EXERCISE REQUIREMENTS:
Every entry should be returned exactly. Omit none of them.

* * *

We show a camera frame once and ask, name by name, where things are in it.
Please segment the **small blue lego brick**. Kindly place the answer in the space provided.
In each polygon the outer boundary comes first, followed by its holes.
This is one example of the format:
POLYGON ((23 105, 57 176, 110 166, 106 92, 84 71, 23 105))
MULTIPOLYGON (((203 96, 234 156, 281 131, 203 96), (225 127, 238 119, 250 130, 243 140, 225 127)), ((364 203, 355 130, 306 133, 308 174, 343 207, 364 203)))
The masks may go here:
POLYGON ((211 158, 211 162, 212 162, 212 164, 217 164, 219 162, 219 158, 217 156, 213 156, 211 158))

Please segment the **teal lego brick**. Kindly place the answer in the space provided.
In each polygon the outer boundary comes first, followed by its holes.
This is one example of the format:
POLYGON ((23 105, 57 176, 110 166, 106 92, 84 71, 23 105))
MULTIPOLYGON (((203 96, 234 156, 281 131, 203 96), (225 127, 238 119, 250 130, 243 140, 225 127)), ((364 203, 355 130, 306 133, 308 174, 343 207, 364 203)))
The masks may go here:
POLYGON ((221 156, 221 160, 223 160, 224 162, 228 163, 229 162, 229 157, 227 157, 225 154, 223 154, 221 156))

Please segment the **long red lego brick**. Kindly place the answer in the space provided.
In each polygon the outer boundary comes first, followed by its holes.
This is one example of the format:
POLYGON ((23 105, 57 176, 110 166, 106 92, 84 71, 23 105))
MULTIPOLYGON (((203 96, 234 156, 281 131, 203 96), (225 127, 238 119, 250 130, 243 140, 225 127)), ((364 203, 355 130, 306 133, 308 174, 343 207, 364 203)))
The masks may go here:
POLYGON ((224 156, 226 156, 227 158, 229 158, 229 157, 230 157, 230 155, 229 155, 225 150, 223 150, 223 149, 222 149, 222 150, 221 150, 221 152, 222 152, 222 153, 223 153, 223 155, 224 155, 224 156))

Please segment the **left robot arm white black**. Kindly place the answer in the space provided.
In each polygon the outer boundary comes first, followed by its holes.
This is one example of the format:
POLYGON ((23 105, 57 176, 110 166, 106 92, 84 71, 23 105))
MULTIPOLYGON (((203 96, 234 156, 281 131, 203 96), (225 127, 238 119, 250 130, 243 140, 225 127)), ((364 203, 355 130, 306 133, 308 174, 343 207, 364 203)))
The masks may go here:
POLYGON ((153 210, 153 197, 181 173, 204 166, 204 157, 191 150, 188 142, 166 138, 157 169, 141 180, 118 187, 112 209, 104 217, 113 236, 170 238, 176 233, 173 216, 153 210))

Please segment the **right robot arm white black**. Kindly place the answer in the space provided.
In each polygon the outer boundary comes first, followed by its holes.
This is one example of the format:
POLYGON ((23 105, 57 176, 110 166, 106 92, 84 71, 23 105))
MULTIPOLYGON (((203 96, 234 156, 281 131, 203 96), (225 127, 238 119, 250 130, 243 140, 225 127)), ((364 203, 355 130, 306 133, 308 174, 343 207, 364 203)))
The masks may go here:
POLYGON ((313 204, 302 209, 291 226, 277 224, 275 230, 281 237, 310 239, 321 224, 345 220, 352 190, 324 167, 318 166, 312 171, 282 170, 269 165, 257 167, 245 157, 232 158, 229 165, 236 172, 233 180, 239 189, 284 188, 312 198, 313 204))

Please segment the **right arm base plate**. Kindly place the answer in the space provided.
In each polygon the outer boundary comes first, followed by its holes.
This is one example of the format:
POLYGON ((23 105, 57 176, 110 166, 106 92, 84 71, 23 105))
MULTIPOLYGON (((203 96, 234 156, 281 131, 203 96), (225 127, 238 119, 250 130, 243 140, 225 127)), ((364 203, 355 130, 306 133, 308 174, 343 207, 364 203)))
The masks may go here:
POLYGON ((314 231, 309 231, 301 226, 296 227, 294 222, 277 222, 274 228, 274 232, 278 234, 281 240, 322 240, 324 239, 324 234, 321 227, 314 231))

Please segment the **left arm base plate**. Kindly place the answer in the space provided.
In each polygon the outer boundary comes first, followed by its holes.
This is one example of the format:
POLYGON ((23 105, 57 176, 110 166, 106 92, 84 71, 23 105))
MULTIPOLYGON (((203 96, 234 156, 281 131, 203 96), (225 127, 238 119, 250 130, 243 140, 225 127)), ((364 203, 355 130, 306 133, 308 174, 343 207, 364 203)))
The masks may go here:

* * *

RESULT FOR THIS TASK:
We show a camera frame once and ask, name by name, where things are in it.
Please segment the **small blue lego brick**. Kindly place the answer in the space provided.
In each polygon the outer boundary comes first, followed by its holes.
This is one example of the format:
POLYGON ((23 105, 57 176, 110 166, 106 92, 84 71, 23 105))
MULTIPOLYGON (((203 96, 234 156, 281 131, 203 96), (225 127, 238 119, 250 130, 243 140, 225 127)), ((364 203, 355 130, 306 133, 308 174, 343 207, 364 203)))
The masks may go here:
POLYGON ((211 158, 211 162, 212 162, 212 164, 217 164, 219 162, 219 158, 217 156, 213 156, 211 158))

Please segment the **teal lego brick**. Kindly place the answer in the space provided.
In each polygon the outer boundary comes first, followed by its holes.
This is one example of the format:
POLYGON ((23 105, 57 176, 110 166, 106 92, 84 71, 23 105))
MULTIPOLYGON (((203 96, 234 156, 281 131, 203 96), (225 127, 238 119, 250 130, 243 140, 225 127)), ((364 203, 355 130, 306 133, 308 174, 343 207, 364 203)))
The masks may go here:
POLYGON ((221 156, 221 160, 223 160, 224 162, 228 163, 229 162, 229 157, 227 157, 225 154, 223 154, 221 156))

Please segment the **long red lego brick**. Kindly place the answer in the space provided.
In each polygon the outer boundary comes first, followed by its holes.
This is one example of the format:
POLYGON ((23 105, 57 176, 110 166, 106 92, 84 71, 23 105))
MULTIPOLYGON (((203 96, 234 156, 281 131, 203 96), (225 127, 238 119, 250 130, 243 140, 225 127)), ((364 203, 355 130, 306 133, 308 174, 343 207, 364 203)))
The masks may go here:
POLYGON ((224 156, 226 156, 227 158, 229 158, 229 157, 230 157, 230 155, 229 155, 225 150, 223 150, 223 149, 222 149, 222 150, 221 150, 221 152, 222 152, 222 153, 223 153, 223 155, 224 155, 224 156))

Please segment the **left robot arm white black**. Kindly place the answer in the space provided.
In each polygon the outer boundary comes first, followed by its holes.
This is one example of the format:
POLYGON ((23 105, 57 176, 110 166, 106 92, 84 71, 23 105))
MULTIPOLYGON (((203 96, 234 156, 281 131, 203 96), (225 127, 238 119, 250 130, 243 140, 225 127)), ((364 203, 355 130, 306 133, 308 174, 343 207, 364 203)))
The masks may go here:
POLYGON ((153 210, 153 197, 181 173, 204 166, 204 157, 191 150, 188 142, 166 138, 157 169, 141 180, 118 187, 112 209, 104 217, 113 236, 170 238, 176 233, 173 216, 153 210))

Please segment the **right robot arm white black**. Kindly place the answer in the space provided.
In each polygon the outer boundary comes first, followed by its holes.
This is one example of the format:
POLYGON ((23 105, 57 176, 110 166, 106 92, 84 71, 23 105))
MULTIPOLYGON (((203 96, 234 156, 281 131, 203 96), (225 127, 238 119, 250 130, 243 140, 225 127)), ((364 203, 355 130, 306 133, 308 174, 343 207, 364 203)))
The masks may go here:
POLYGON ((313 204, 302 209, 291 226, 277 224, 275 230, 281 237, 310 239, 321 224, 345 220, 352 190, 324 167, 318 166, 312 171, 282 170, 269 165, 257 167, 245 157, 232 158, 229 165, 236 172, 233 180, 239 189, 284 188, 312 198, 313 204))

Please segment the **right arm base plate**. Kindly place the answer in the space provided.
In each polygon the outer boundary comes first, followed by its holes.
This is one example of the format:
POLYGON ((23 105, 57 176, 110 166, 106 92, 84 71, 23 105))
MULTIPOLYGON (((203 96, 234 156, 281 131, 203 96), (225 127, 238 119, 250 130, 243 140, 225 127)), ((364 203, 355 130, 306 133, 308 174, 343 207, 364 203)))
The masks may go here:
POLYGON ((314 231, 309 231, 301 226, 296 227, 294 222, 277 222, 274 228, 274 232, 278 234, 281 240, 322 240, 324 239, 324 234, 321 227, 314 231))

Please segment the **left arm base plate**. Kindly place the answer in the space provided.
In each polygon the outer boundary comes first, followed by its holes.
This is one example of the format:
POLYGON ((23 105, 57 176, 110 166, 106 92, 84 71, 23 105))
MULTIPOLYGON (((203 96, 234 156, 281 131, 203 96), (225 127, 238 119, 250 130, 243 140, 225 127)), ((364 203, 355 130, 306 133, 308 174, 343 207, 364 203)))
The masks may go here:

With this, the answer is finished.